→ PROBLEM STATEMENT
Leave the pictures out. Return all other data exactly.

-- RECORD SET follows --

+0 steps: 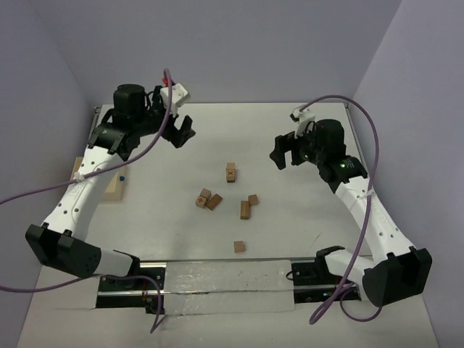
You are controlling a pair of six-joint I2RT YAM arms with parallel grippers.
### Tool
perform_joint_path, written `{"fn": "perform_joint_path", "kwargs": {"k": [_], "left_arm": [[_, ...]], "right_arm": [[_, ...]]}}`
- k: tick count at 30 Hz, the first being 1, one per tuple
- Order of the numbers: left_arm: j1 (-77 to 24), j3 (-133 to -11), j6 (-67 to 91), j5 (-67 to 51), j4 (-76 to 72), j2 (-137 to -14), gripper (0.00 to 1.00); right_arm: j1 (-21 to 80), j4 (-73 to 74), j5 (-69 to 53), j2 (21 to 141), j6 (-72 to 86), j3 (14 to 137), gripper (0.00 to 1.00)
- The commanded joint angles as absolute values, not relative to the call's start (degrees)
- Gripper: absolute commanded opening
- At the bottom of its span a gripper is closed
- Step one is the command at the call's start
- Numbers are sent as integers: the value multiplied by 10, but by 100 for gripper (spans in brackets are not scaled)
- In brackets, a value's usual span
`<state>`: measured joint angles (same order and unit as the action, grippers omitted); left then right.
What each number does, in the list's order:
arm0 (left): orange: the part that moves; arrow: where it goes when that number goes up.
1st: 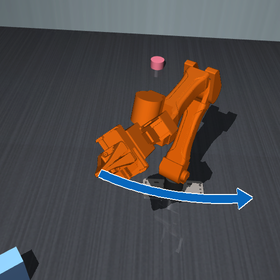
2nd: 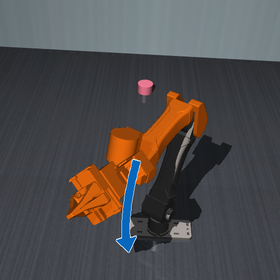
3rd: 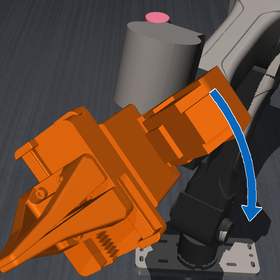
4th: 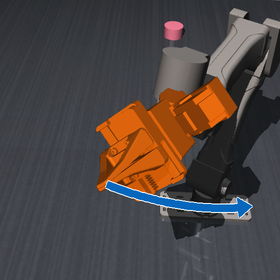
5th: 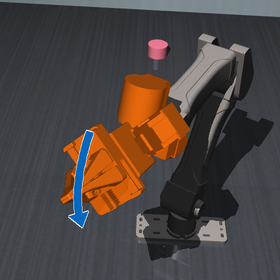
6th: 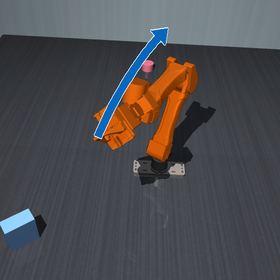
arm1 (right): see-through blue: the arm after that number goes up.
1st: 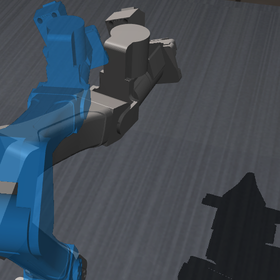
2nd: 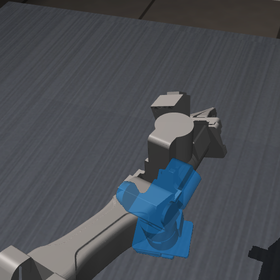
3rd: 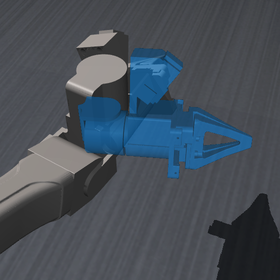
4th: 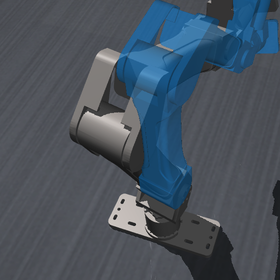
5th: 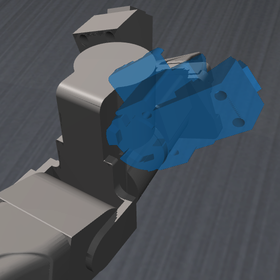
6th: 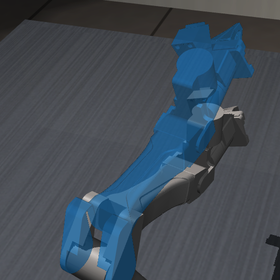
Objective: Build the wood block tower
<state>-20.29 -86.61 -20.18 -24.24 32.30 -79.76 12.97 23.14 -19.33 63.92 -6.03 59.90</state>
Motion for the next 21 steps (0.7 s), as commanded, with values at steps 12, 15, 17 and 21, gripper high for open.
{"fn": "perform_joint_path", "kwargs": {"k": [12, 15, 17, 21], "left_arm": [[-133, -668, -28, -293, 237, -707, 99], [-123, -662, 7, -252, 219, -705, 99], [-113, -658, 46, -216, 207, -702, 99], [-76, -650, 94, -167, 198, -693, 99]], "right_arm": [[255, 452, -65, 953, 45, 945, 100], [317, 467, 39, 985, 121, 969, 100], [337, 474, 79, 1009, 155, 981, 100], [385, 507, 124, 1089, 201, 1030, 99]]}}
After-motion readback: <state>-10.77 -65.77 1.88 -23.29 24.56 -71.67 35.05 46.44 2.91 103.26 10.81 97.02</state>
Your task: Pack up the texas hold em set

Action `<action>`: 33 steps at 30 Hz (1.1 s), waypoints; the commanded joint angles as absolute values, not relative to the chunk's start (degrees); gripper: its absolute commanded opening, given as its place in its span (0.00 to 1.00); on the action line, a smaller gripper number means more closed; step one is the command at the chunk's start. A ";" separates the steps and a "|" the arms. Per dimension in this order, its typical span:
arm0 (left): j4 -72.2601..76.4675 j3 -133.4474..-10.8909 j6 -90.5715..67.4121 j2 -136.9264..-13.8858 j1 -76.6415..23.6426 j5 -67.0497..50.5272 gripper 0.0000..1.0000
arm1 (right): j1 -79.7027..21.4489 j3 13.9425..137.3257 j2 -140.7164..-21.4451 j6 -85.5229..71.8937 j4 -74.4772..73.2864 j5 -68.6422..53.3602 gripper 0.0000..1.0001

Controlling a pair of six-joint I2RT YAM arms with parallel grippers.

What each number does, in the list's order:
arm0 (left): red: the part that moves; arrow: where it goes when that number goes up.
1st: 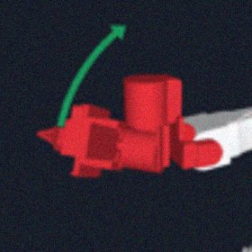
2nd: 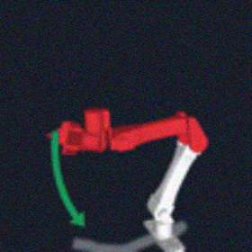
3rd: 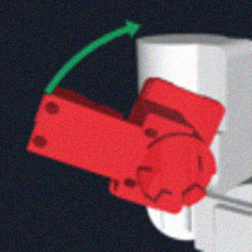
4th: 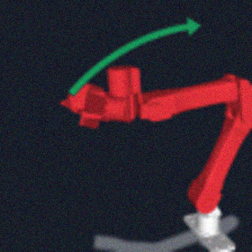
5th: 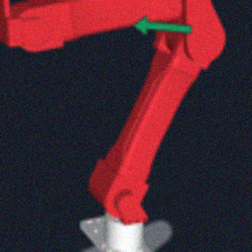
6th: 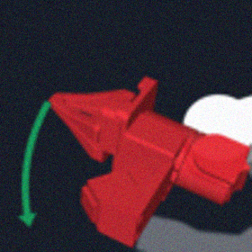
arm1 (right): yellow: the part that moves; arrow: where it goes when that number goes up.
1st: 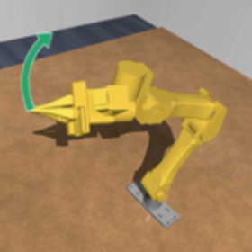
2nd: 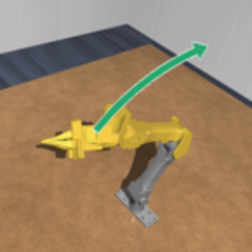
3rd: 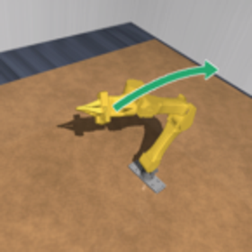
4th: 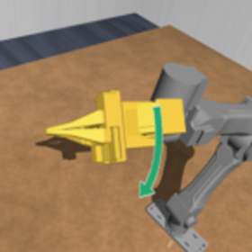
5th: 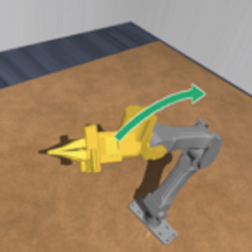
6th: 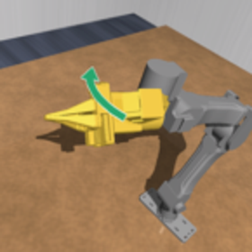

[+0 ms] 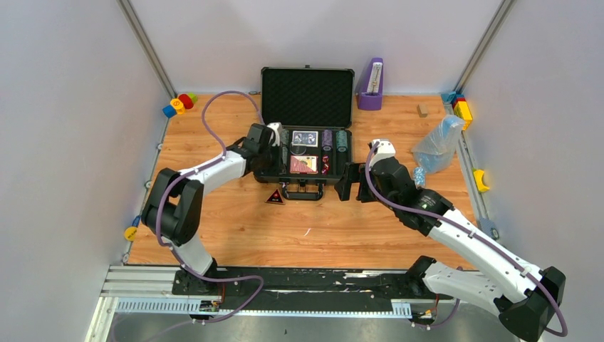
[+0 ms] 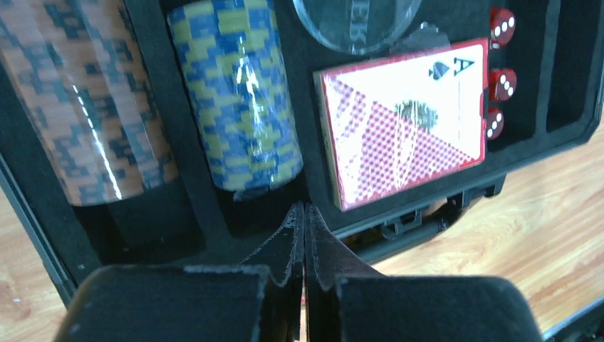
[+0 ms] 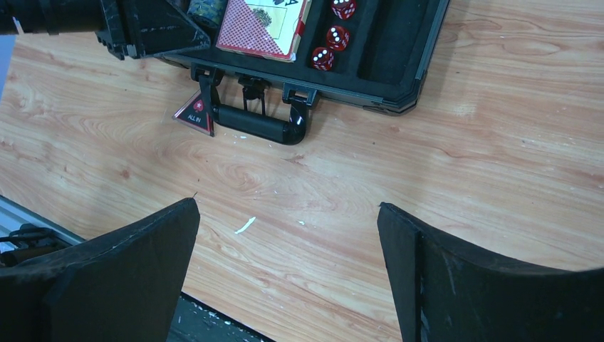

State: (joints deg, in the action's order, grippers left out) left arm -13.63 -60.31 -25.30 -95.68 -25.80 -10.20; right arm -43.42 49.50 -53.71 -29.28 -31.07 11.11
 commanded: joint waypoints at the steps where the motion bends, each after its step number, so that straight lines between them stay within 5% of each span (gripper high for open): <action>1: -13.68 -66.57 -21.82 -98.46 -25.65 -4.81 0.00 | -43.24 50.04 -53.10 -28.94 -30.92 12.80 0.99; 18: -19.36 -74.55 -15.48 -101.77 -22.15 -5.12 0.00 | -43.24 50.54 -53.13 -29.77 -31.31 12.34 0.99; 22: -20.95 -72.59 -14.92 -98.22 -22.27 -7.76 0.09 | -43.24 50.71 -53.33 -29.84 -31.37 11.93 0.99; 26: -24.03 -68.47 -15.05 -90.75 -22.73 -7.02 0.40 | -43.24 50.67 -53.06 -29.76 -31.61 12.12 0.99; 28: -27.05 -66.37 -15.03 -86.34 -23.25 -4.88 0.66 | -43.24 50.48 -52.91 -29.88 -31.70 12.13 1.00; 29: -28.98 -65.57 -15.07 -83.35 -23.36 -3.89 0.90 | -43.24 50.31 -52.77 -29.95 -31.70 11.99 1.00; 33: -30.84 -60.06 -15.86 -75.59 -23.47 1.37 1.00 | -43.24 50.02 -52.58 -30.44 -31.72 11.40 1.00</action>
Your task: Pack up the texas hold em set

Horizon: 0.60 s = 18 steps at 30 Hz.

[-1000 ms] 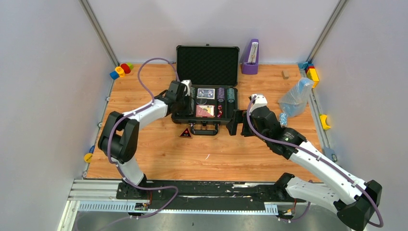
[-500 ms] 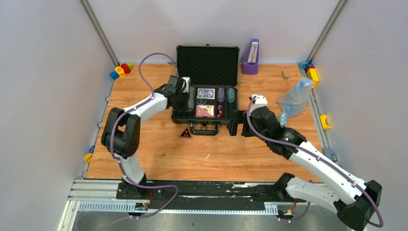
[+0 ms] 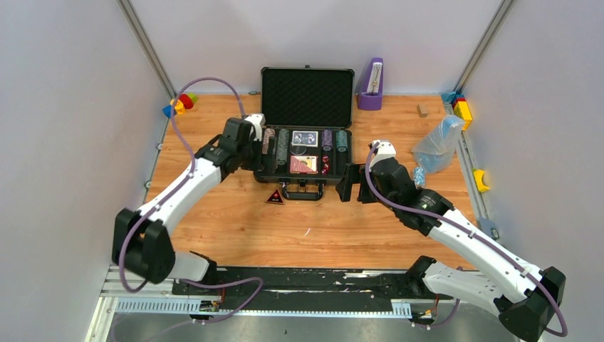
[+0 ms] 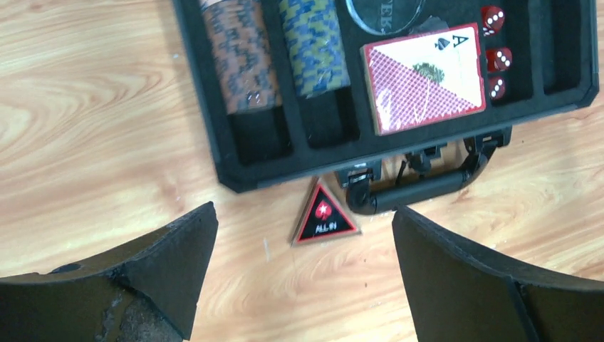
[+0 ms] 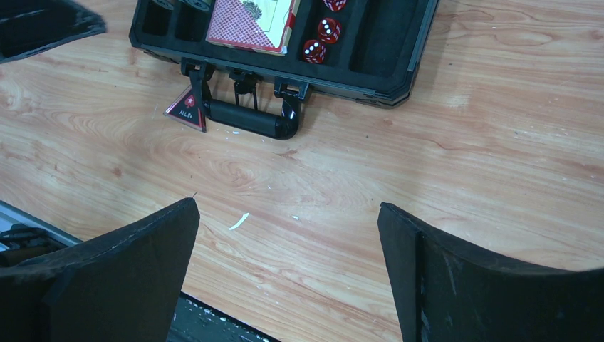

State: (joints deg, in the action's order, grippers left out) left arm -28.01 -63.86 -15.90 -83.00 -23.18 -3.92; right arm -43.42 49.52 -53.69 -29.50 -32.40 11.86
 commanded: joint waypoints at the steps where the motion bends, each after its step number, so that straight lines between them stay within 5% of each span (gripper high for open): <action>1: -29.97 -56.89 -16.41 -74.49 -23.42 2.96 1.00 | -43.24 49.97 -52.52 -30.61 -31.66 11.21 1.00; 8: -25.95 -49.34 -15.37 -70.36 -24.00 -6.45 1.00 | -43.24 49.62 -50.77 -30.90 -31.78 10.72 1.00; 18: -26.01 -49.45 -15.43 -74.40 -33.25 2.39 1.00 | -43.24 49.39 -48.57 -31.00 -33.50 10.91 1.00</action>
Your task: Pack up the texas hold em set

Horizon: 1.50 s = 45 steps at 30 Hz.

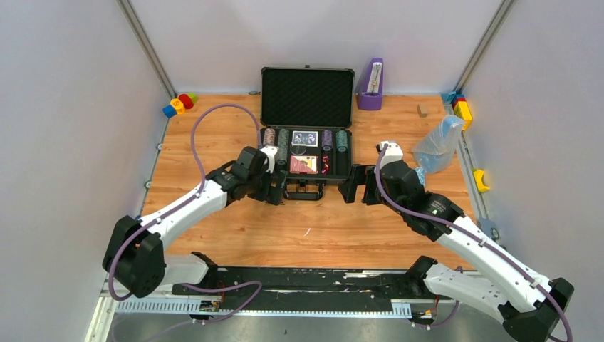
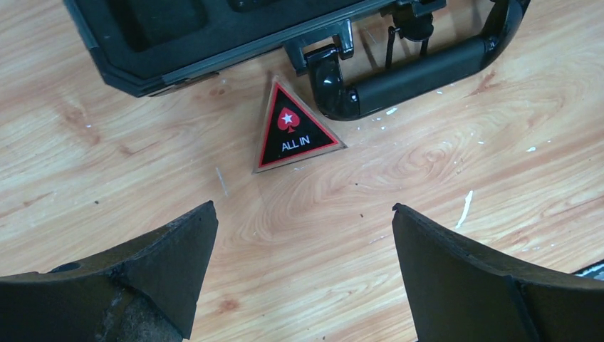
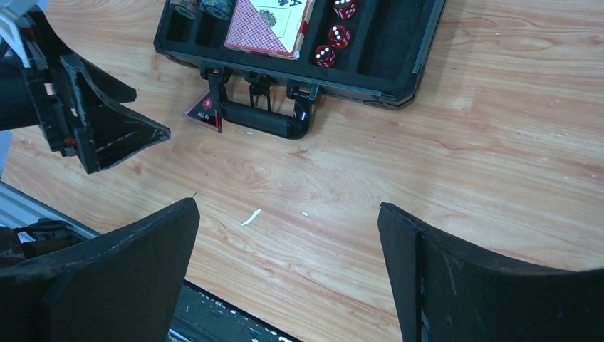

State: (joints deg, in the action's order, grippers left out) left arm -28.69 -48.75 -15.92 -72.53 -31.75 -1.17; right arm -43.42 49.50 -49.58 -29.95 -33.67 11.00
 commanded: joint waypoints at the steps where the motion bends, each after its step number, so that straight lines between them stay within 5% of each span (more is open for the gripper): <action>1: -25.36 -49.51 -15.64 -75.60 -33.46 2.65 1.00 | -43.24 49.39 -48.58 -31.02 -33.49 10.81 1.00; 24: -23.65 -59.24 -16.07 -96.55 -36.52 5.34 0.78 | -43.24 48.86 -47.57 -31.29 -34.27 11.58 1.00; 36: -29.34 -60.05 -14.66 -97.43 -36.69 3.63 0.81 | -43.24 48.25 -47.29 -31.46 -34.44 11.49 1.00; 45: -31.02 -61.78 -14.50 -100.59 -36.66 4.41 0.67 | -43.24 48.08 -46.96 -31.55 -34.47 11.67 1.00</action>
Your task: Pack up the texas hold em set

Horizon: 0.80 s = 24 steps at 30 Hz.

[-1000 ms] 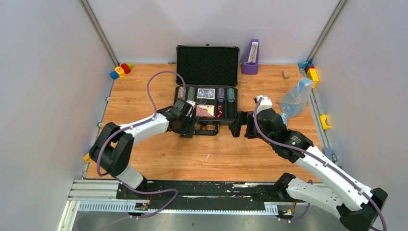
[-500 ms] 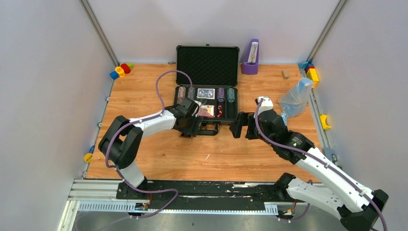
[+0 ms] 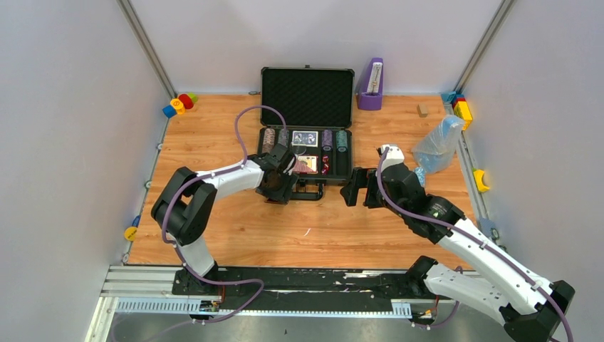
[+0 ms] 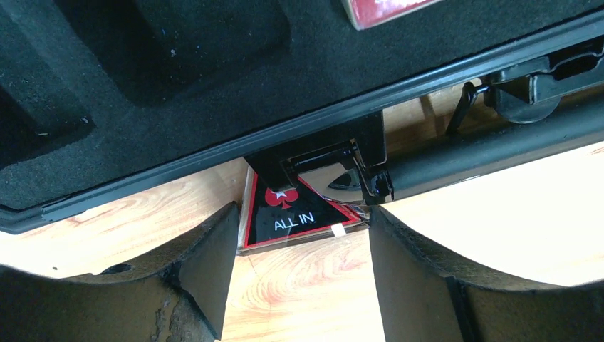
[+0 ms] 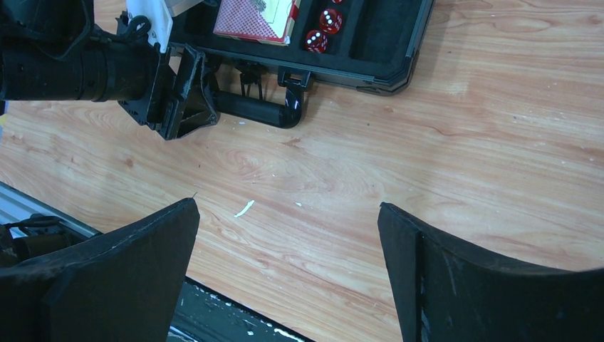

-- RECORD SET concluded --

→ EXPECTED ANSWER
+0 steps: 
You are controlling a pair of six-joint I2RT YAM arms with parallel grippers.
### Tool
perform_joint_path, written `{"fn": "perform_joint_path", "kwargs": {"k": [_], "left_arm": [[_, ...]], "right_arm": [[_, ...]]}}`
- k: tick count at 30 Hz, the first being 1, one per tuple
- Order of the numbers: left_arm: j1 (-77 to 24), j3 (-133 to -11), j6 (-67 to 91), j5 (-67 to 51), j4 (-76 to 72), j2 (-137 to -14), gripper (0.00 to 1.00); right_arm: j1 (-21 to 80), j4 (-73 to 74), j5 (-69 to 53), j2 (21 to 141), j6 (-72 to 86), j3 (14 to 137), gripper (0.00 to 1.00)
- The commanded joint angles as absolute values, not relative to the call's start (degrees)
- Gripper: absolute commanded opening
- At the bottom of its span a gripper is closed
- Step one is the command at the call's start
- Numbers are sent as integers: the value multiplied by 10, but by 100 for gripper (spans in brackets are not scaled)
- In brackets, a value's usual span
`<state>`: measured joint angles (same order and unit as the action, grippers omitted); left then right.
What each number does, in the list's order:
arm0 (left): orange: the part that moves; arrow: where it goes when that number goes up.
1st: 
2nd: 
3rd: 
4th: 
5th: 
6th: 
arm1 (right): see-through blue: the arm after that number goes up.
1st: 
2nd: 
3rd: 
4th: 
5th: 
6th: 
Objective: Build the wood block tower
<state>-20.29 -86.61 -20.18 -24.24 32.30 -79.76 12.97 23.14 -19.33 63.92 -6.03 59.90</state>
Motion for the next 21 steps (0.7 s), as commanded, with values at steps 12, 15, 17 and 21, gripper high for open.
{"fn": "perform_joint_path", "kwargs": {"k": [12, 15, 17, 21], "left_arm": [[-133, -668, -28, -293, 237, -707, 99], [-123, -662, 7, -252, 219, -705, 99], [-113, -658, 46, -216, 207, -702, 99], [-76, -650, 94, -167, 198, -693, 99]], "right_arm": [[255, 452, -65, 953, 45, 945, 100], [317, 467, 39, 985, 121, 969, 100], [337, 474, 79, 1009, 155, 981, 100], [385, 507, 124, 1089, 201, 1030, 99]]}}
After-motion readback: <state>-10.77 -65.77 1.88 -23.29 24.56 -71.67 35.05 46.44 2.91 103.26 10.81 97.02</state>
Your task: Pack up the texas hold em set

Action `<action>`: 33 steps at 30 Hz (1.1 s), waypoints; the commanded joint angles as absolute values, not relative to the chunk's start (degrees); gripper: its absolute commanded opening, given as its place in its span (0.00 to 1.00); on the action line, a smaller gripper number means more closed; step one is the command at the chunk's start. A ";" separates the steps and a "|" the arms. Per dimension in this order, its typical span:
arm0 (left): j4 -72.2601..76.4675 j3 -133.4474..-10.8909 j6 -90.5715..67.4121 j2 -136.9264..-13.8858 j1 -76.6415..23.6426 j5 -67.0497..50.5272 gripper 0.0000..1.0000
arm1 (right): j1 -79.7027..21.4489 j3 13.9425..137.3257 j2 -140.7164..-21.4451 j6 -85.5229..71.8937 j4 -74.4772..73.2864 j5 -68.6422..53.3602 gripper 0.0000..1.0001

Controlling a pair of six-joint I2RT YAM arms with parallel grippers.

What each number does, in the list's order:
arm0 (left): red: the part that moves; arrow: where it goes when that number goes up.
1st: 
2nd: 
3rd: 
4th: 
5th: 
6th: 
arm1 (right): yellow: the part that moves; arrow: where it goes when that number goes up.
1st: 
2nd: 
3rd: 
4th: 
5th: 
6th: 

[+0 ms] 
[+0 ms] 
[+0 ms] 

State: (joints deg, in the action's order, grippers left out) left arm -13.63 -60.31 -25.30 -95.68 -25.80 -10.20; right arm -43.42 49.50 -53.71 -29.28 -31.07 11.11
 commanded: joint waypoints at the steps where the motion bends, each after its step number, so that straight lines between them stay within 5% of each span (gripper high for open): <action>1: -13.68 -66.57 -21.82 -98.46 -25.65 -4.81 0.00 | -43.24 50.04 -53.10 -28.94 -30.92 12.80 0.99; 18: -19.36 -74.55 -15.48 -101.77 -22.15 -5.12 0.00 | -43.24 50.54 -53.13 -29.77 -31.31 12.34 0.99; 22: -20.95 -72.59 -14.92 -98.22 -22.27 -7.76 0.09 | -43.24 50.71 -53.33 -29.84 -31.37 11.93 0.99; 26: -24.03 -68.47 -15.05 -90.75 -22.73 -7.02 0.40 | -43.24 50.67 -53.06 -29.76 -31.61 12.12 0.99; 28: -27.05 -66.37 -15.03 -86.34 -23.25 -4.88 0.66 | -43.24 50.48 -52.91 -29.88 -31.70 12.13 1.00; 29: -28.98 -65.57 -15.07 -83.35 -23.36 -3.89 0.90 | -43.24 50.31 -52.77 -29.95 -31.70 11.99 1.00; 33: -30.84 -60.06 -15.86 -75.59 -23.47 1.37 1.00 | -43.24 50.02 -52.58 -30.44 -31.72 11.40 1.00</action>
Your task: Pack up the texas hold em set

Horizon: 0.60 s = 18 steps at 30 Hz.

[-1000 ms] 
[-500 ms] 
[+0 ms] 
[+0 ms] 
[+0 ms] 

State: (joints deg, in the action's order, grippers left out) left arm -28.01 -63.86 -15.90 -83.00 -23.18 -3.92; right arm -43.42 49.52 -53.69 -29.50 -32.40 11.86
 commanded: joint waypoints at the steps where the motion bends, each after its step number, so that straight lines between them stay within 5% of each span (gripper high for open): <action>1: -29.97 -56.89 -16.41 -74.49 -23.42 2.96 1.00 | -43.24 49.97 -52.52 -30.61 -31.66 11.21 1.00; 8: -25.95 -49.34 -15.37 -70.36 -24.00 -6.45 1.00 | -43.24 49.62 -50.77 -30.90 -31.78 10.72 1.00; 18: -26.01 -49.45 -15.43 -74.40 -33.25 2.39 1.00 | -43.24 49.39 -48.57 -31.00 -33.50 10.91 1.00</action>
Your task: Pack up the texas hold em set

Horizon: 1.50 s = 45 steps at 30 Hz.


State: (joints deg, in the action's order, grippers left out) left arm -28.69 -48.75 -15.92 -72.53 -31.75 -1.17; right arm -43.42 49.50 -49.58 -29.95 -33.67 11.00
 commanded: joint waypoints at the steps where the motion bends, each after its step number, so that straight lines between them stay within 5% of each span (more is open for the gripper): <action>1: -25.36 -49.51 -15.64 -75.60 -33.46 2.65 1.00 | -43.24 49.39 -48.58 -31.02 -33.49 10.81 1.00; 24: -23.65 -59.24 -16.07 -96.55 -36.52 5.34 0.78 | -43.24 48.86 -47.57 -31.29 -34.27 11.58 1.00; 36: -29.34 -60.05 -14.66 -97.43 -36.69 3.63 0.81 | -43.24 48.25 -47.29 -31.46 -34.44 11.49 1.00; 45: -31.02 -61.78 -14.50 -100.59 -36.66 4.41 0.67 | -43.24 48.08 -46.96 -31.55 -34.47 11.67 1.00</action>
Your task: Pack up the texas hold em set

Horizon: 0.80 s = 24 steps at 30 Hz.

[-1000 ms] 
[-500 ms] 
[+0 ms] 
[+0 ms] 
[+0 ms] 

What has been written here completes the answer.